Erin Dooley | Founder & President

“If you love what you do, you’ll never work a day in your life.” This is categorically false – especially if you are a business owner. Owning a business is by far one of the most challenging things you’ll ever do. And there will be days when you work harder than you’ve ever worked in your life – BECAUSE you love what you do. And you care about your clients, your product or your employees. When you figure out what you love to do, and you choose to start a business around it, that love will drive you to work longer hours, be more determined and face mountains that would never be in your path as a regular employee at a mediocre job that bores you. But you will feel more fulfilled and – I believe – happier in the long run because you’ve worked so hard for something you truly love. Read more>>

Megan Slattery | Reiki and Shamanic Energy Healing

There’s an underlying theme in the American work ethic that we need to work ourselves to the bone, or have to deserve rest or time off. While I think hard work is important and a quality I value, another part of me disagrees with the work-ourselves-to-exhaustion mentality. As a healer, I physically can’t work myself to exhaustion because I wouldn’t be able to do my job well. Energy healing requires that I take exquisite care of myself, so that I can then take care of others in a meaningful and supportive way.
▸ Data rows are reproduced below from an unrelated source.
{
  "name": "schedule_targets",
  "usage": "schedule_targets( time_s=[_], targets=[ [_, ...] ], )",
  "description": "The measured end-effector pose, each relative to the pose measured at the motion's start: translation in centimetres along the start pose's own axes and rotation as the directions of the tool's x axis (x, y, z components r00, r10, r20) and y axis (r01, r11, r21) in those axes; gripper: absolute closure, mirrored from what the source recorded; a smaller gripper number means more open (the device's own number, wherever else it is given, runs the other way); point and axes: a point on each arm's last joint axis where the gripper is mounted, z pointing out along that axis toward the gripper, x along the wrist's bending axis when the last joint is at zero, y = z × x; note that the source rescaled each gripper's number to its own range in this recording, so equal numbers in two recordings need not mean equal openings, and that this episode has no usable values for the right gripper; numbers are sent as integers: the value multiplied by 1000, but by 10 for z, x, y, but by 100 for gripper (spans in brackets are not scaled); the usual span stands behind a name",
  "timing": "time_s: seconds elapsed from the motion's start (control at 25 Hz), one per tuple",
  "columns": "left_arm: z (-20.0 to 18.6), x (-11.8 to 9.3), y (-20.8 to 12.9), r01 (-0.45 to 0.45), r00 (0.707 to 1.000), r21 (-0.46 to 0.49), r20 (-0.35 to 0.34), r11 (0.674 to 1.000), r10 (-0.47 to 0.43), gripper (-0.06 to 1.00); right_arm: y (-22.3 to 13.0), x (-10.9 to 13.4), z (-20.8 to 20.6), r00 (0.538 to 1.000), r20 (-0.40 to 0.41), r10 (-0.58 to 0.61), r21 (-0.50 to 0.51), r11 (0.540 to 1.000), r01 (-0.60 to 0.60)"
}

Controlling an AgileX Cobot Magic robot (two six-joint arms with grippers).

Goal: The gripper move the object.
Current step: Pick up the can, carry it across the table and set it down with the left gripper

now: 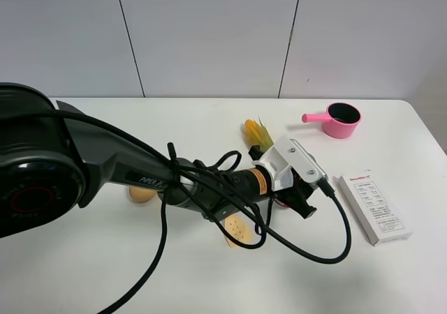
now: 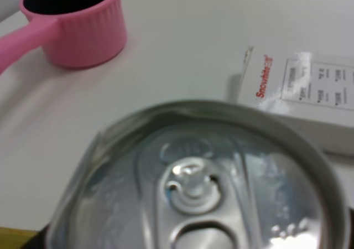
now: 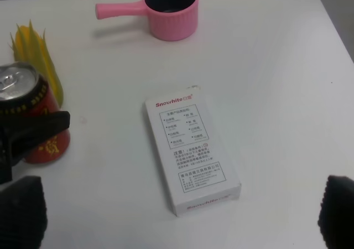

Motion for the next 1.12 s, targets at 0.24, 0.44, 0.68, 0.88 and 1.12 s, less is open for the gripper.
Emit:
schedule_targets(
  time_s=[0.24, 0.44, 0.68, 0.88, 1.12],
  targets=[
    [0, 0, -4, -3, 1000, 40, 1, 999, 3, 93, 0, 0, 0, 1000, 0, 0, 0, 1000, 0],
    [-1, 0, -1, -3, 1000, 57, 0, 998, 3, 93, 0, 0, 0, 1000, 0, 0, 0, 1000, 0],
    [-6, 1, 16, 51, 999, 27, -4, 998, -51, 67, 0, 0, 0, 1000, 0, 0, 0, 1000, 0],
    [-8, 1, 29, 114, 994, -21, -3, 993, -114, 10, 0, 0, 0, 1000, 0, 0, 0, 1000, 0],
    [-13, 2, 39, 113, 994, -15, -6, 994, -113, 5, 0, 0, 0, 1000, 0, 0, 0, 1000, 0]
  ],
)
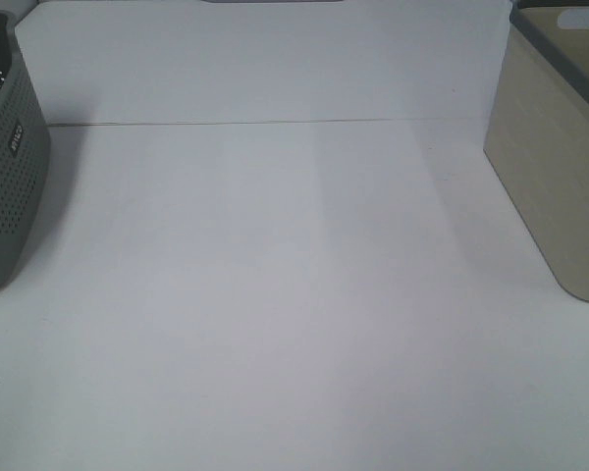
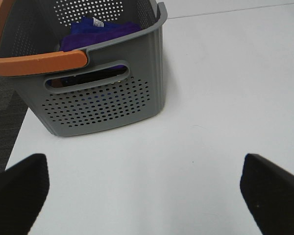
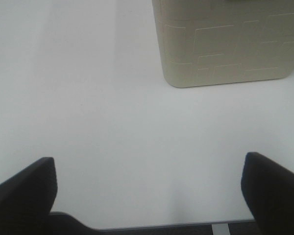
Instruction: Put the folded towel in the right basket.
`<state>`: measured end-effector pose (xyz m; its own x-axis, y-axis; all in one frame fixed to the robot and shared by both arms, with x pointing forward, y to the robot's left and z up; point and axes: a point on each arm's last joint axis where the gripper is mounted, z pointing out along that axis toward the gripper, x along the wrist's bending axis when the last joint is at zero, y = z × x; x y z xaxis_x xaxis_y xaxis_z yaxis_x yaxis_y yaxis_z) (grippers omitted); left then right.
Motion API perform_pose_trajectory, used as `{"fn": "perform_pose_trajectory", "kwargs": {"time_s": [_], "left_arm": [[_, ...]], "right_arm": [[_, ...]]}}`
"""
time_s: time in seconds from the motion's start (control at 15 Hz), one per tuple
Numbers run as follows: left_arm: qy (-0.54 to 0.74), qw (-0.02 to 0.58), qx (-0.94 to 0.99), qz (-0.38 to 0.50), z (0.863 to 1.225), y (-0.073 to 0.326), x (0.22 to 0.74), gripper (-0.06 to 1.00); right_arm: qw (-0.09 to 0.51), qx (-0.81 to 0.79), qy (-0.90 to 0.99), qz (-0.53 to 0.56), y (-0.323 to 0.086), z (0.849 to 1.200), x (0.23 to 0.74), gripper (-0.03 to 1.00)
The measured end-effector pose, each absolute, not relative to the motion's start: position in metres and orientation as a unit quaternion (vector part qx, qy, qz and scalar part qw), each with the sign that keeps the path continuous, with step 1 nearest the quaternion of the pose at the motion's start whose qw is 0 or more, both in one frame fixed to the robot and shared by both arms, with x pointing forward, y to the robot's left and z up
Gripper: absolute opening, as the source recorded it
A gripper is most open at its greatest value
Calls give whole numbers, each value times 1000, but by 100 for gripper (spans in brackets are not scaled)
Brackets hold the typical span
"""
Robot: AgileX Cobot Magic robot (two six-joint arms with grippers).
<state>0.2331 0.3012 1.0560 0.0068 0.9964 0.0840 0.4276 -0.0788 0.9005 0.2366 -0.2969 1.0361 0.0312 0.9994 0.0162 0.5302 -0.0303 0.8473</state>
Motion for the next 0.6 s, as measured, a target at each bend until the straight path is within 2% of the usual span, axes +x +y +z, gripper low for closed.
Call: {"fn": "perform_pose_trajectory", "kwargs": {"time_s": [0.6], "left_arm": [[579,354,615,402,1056,301,233,99]], "right_arm": [[343,631,606,342,-297,1036,237,98]]}}
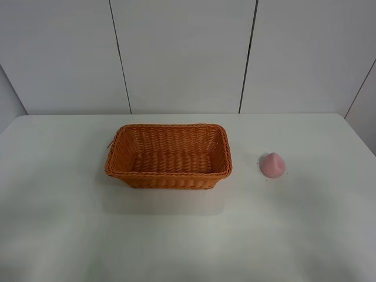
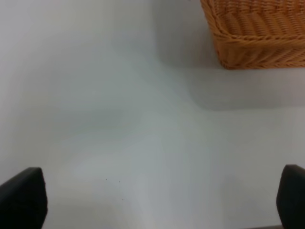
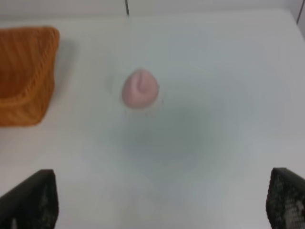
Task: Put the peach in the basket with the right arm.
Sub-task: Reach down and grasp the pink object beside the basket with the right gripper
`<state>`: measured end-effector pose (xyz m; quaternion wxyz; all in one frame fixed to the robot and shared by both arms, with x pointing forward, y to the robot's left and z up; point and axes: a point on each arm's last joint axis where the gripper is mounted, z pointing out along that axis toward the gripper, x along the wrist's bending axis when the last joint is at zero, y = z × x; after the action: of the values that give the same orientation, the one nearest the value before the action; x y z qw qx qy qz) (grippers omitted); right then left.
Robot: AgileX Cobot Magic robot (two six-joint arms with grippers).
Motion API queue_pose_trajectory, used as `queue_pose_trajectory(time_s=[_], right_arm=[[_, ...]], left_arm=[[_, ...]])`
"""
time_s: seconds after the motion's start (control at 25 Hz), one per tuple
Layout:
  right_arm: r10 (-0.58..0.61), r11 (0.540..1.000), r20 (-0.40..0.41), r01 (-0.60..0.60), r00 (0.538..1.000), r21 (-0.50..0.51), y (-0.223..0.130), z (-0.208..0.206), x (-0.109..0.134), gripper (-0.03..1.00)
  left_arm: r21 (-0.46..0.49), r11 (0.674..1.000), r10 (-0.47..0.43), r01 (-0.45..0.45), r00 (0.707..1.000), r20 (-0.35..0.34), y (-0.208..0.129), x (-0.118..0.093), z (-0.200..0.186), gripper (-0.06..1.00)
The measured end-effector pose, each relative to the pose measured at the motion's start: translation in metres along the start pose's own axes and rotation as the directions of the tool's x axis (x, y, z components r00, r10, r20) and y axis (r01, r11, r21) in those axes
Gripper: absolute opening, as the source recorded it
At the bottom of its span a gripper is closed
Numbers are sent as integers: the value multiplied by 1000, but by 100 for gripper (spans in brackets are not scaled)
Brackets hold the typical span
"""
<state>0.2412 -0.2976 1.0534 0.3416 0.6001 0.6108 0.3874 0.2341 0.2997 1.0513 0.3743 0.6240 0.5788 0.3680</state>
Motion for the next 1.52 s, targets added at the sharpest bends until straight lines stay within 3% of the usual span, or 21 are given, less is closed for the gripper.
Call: queue_pose_trajectory(time_s=[0.2,0.36,0.6,0.8,1.16,1.52], right_arm=[[3,987,9,-4,1000,162,33,21,1,67],[3,949,18,-9,1000,314,73,54,3,67],[2,854,28,-16,1000,520,121,133,5,67],[0,758,36,-23,999,652,141,218,5,67],[-8,627,40,-26,999,779,138,347,4,67],[-42,544,-6,28,999,838,103,399,21,67]], left_arm=[[0,1000,0,0,1000,0,0,0,0,99],[0,1000,0,0,1000,0,0,0,0,99],[0,1000,0,0,1000,0,0,0,0,99],[0,1000,0,0,1000,0,0,0,0,99],[0,1000,0,0,1000,0,0,0,0,99],[0,1000,0,0,1000,0,0,0,0,99]])
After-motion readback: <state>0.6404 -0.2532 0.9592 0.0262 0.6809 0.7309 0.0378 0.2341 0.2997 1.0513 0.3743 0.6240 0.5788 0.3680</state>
I think everyone has to find that balance for themselves in work and in life, especially if you are a caregiver, healer, or helper in your community. The more you give outwardly, the more you need to give yourself inwardly to continue the cycle! I think the traditional American work advice doesn’t leave room for taking care of ourselves and having rest be a requirement rather than a “reward.” Read more>>

Emily Roehler | Broadcast Meteorologist

“Good things come to those who wait.” While patience is important, that alone will get you nowhere. I believe it’s important to have a goal and figure out what you need to do to achieve that! It may take some time, but you should be actively working toward what you want if you want to achieve it. I have worked toward my career goals since college ( I didn’t know what I wanted to do before then) but even in high school I was very focused on my grades to set myself up for success. Know your worth and work toward your goals! Hard work pays off and it’s important to actively pursue whatever you view as success, it rarely just falls in your lap without any work, planning or thought. Read more>>

Allie Chipkin | CEO & Founder of Give Love Originals (GLO)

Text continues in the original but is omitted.